What is expected
Return the records exactly, keeping every line as it is.

Study material
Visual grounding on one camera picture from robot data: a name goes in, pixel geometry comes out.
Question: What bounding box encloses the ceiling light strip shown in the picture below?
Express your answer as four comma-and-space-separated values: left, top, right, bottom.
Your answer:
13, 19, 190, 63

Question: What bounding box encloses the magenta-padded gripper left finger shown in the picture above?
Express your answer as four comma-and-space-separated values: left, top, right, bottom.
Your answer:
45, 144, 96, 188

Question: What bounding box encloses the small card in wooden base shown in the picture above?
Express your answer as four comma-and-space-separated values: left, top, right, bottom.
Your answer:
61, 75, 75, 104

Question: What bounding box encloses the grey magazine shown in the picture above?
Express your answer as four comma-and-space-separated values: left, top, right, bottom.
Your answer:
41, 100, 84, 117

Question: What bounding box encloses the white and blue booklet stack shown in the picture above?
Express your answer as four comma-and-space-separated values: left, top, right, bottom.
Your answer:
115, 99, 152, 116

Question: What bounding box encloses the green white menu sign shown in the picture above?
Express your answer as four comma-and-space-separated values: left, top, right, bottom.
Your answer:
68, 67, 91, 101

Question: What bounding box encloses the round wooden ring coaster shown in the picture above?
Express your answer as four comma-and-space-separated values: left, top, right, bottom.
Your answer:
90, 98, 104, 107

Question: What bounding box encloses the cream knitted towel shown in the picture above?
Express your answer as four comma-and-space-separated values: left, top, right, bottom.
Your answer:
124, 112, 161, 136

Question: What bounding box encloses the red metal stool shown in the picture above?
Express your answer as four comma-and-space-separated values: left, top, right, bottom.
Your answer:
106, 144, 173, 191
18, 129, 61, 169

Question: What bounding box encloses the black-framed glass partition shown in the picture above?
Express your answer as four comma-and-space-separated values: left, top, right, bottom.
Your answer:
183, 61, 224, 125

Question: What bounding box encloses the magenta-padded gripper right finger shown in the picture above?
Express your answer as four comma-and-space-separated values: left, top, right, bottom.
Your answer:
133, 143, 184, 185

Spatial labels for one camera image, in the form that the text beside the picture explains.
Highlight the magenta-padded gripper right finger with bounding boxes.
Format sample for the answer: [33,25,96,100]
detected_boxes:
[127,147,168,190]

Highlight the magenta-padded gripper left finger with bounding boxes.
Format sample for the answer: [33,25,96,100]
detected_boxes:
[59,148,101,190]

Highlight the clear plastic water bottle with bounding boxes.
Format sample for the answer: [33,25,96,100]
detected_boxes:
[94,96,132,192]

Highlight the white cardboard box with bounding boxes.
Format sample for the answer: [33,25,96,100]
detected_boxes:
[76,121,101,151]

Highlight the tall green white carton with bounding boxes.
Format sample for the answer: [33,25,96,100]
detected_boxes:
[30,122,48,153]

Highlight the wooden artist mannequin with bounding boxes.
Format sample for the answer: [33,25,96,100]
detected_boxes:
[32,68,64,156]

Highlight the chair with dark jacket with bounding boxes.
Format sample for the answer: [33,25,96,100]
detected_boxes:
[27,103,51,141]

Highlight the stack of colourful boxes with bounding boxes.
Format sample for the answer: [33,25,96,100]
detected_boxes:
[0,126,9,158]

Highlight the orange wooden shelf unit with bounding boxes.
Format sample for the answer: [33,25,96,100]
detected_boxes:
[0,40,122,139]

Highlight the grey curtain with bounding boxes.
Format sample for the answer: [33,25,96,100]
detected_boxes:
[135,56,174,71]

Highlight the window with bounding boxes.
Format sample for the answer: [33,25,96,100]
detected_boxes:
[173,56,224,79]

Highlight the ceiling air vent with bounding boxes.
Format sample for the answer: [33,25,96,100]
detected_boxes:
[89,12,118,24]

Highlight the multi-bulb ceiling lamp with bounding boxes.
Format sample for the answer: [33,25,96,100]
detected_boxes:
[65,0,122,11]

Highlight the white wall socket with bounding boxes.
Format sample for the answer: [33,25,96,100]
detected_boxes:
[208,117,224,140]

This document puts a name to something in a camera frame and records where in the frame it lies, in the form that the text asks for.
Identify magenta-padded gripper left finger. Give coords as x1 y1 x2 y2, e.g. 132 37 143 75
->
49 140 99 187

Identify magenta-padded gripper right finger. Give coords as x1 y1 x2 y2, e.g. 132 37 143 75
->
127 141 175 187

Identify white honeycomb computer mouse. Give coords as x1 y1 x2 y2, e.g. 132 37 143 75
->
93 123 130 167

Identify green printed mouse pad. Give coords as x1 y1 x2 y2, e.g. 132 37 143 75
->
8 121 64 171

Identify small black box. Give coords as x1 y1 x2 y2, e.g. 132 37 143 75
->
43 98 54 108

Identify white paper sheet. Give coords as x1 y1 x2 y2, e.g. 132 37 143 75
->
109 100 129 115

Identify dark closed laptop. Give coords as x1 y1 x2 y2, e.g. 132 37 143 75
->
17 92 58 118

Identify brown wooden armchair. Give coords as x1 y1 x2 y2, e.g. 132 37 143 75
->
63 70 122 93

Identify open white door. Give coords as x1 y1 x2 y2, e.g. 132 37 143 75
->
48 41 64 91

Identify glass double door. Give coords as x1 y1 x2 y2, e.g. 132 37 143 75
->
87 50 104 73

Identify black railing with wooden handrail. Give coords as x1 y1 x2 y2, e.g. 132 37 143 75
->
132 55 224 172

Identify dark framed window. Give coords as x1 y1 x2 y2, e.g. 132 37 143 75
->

Result of this exercise
Visual grounding on one camera picture from robot data: a name goes in, pixel geometry comes out.
Question: What bounding box encloses the ceiling light strip shown in the picture below?
Express your answer as four comma-and-space-separated values: left, top, right, bottom.
Your answer:
13, 19, 190, 63

Question: What bounding box encloses the magenta-padded gripper left finger shown in the picture above?
Express your answer as four comma-and-space-separated values: left, top, right, bottom.
Your answer:
45, 144, 96, 188

Question: What bounding box encloses the small card in wooden base shown in the picture above?
Express your answer as four comma-and-space-separated values: left, top, right, bottom.
Your answer:
61, 75, 75, 104

Question: What bounding box encloses the grey magazine shown in the picture above?
Express your answer as four comma-and-space-separated values: left, top, right, bottom.
Your answer:
41, 100, 84, 117

Question: What bounding box encloses the white and blue booklet stack shown in the picture above?
Express your answer as four comma-and-space-separated values: left, top, right, bottom.
Your answer:
115, 99, 152, 116

Question: What bounding box encloses the green white menu sign shown in the picture above?
Express your answer as four comma-and-space-separated values: left, top, right, bottom.
Your answer:
68, 67, 91, 101

Question: What bounding box encloses the round wooden ring coaster shown in the picture above?
Express your answer as four comma-and-space-separated values: left, top, right, bottom.
Your answer:
90, 98, 104, 107

Question: What bounding box encloses the cream knitted towel shown in the picture above?
Express your answer as four comma-and-space-separated values: left, top, right, bottom.
Your answer:
124, 112, 161, 136

Question: What bounding box encloses the red metal stool shown in the picture above?
Express your answer as four comma-and-space-separated values: left, top, right, bottom.
Your answer:
106, 144, 173, 191
18, 129, 61, 169

Question: What bounding box encloses the black-framed glass partition shown in the picture above?
Express your answer as four comma-and-space-separated values: left, top, right, bottom.
Your answer:
183, 61, 224, 125

Question: What bounding box encloses the magenta-padded gripper right finger shown in the picture above?
Express your answer as four comma-and-space-separated values: left, top, right, bottom.
Your answer:
133, 143, 184, 185

Spatial labels for one camera image, in the form that the text beside the picture explains.
Highlight the magenta-padded gripper right finger with bounding boxes.
Format sample for the answer: [33,25,96,100]
detected_boxes:
[127,147,168,190]

Highlight the magenta-padded gripper left finger with bounding boxes.
Format sample for the answer: [33,25,96,100]
detected_boxes:
[59,148,101,190]

Highlight the clear plastic water bottle with bounding boxes.
Format sample for the answer: [33,25,96,100]
detected_boxes:
[94,96,132,192]

Highlight the white cardboard box with bounding boxes.
Format sample for the answer: [33,25,96,100]
detected_boxes:
[76,121,101,151]

Highlight the tall green white carton with bounding boxes.
Format sample for the answer: [33,25,96,100]
detected_boxes:
[30,122,48,153]

Highlight the wooden artist mannequin with bounding boxes.
Format sample for the answer: [33,25,96,100]
detected_boxes:
[32,68,64,156]

Highlight the chair with dark jacket with bounding boxes.
Format sample for the answer: [33,25,96,100]
detected_boxes:
[27,103,51,141]

Highlight the stack of colourful boxes with bounding boxes.
Format sample for the answer: [33,25,96,100]
detected_boxes:
[0,126,9,158]

Highlight the orange wooden shelf unit with bounding boxes.
Format sample for the answer: [33,25,96,100]
detected_boxes:
[0,40,122,139]

Highlight the grey curtain with bounding boxes.
Format sample for the answer: [33,25,96,100]
detected_boxes:
[135,56,174,71]

Highlight the window with bounding boxes.
Format sample for the answer: [33,25,96,100]
detected_boxes:
[173,56,224,79]

Highlight the ceiling air vent with bounding boxes.
Format sample for the answer: [33,25,96,100]
detected_boxes:
[89,12,118,24]

Highlight the multi-bulb ceiling lamp with bounding boxes.
Format sample for the answer: [33,25,96,100]
detected_boxes:
[65,0,122,11]

Highlight the white wall socket with bounding boxes.
Format sample for the answer: [33,25,96,100]
detected_boxes:
[208,117,224,140]

This document puts a name to something in a camera frame and records where in the frame it lies, in the form that the text asks for.
Identify magenta-padded gripper left finger. Give coords as x1 y1 x2 y2, e.g. 132 37 143 75
->
49 140 99 187

Identify magenta-padded gripper right finger. Give coords as x1 y1 x2 y2, e.g. 132 37 143 75
->
127 141 175 187

Identify white honeycomb computer mouse. Give coords as x1 y1 x2 y2, e.g. 132 37 143 75
->
93 123 130 167

Identify green printed mouse pad. Give coords as x1 y1 x2 y2, e.g. 132 37 143 75
->
8 121 64 171

Identify small black box. Give coords as x1 y1 x2 y2, e.g. 132 37 143 75
->
43 98 54 108

Identify white paper sheet. Give coords as x1 y1 x2 y2, e.g. 132 37 143 75
->
109 100 129 115

Identify dark closed laptop. Give coords as x1 y1 x2 y2, e.g. 132 37 143 75
->
17 92 58 118

Identify brown wooden armchair. Give coords as x1 y1 x2 y2, e.g. 132 37 143 75
->
63 70 122 93

Identify open white door. Give coords as x1 y1 x2 y2, e.g. 132 37 143 75
->
48 41 64 91

Identify glass double door. Give coords as x1 y1 x2 y2, e.g. 132 37 143 75
->
87 50 104 73

Identify black railing with wooden handrail. Give coords as x1 y1 x2 y2, e.g. 132 37 143 75
->
132 55 224 172

Identify dark framed window. Give coords as x1 y1 x2 y2, e.g. 132 37 143 75
->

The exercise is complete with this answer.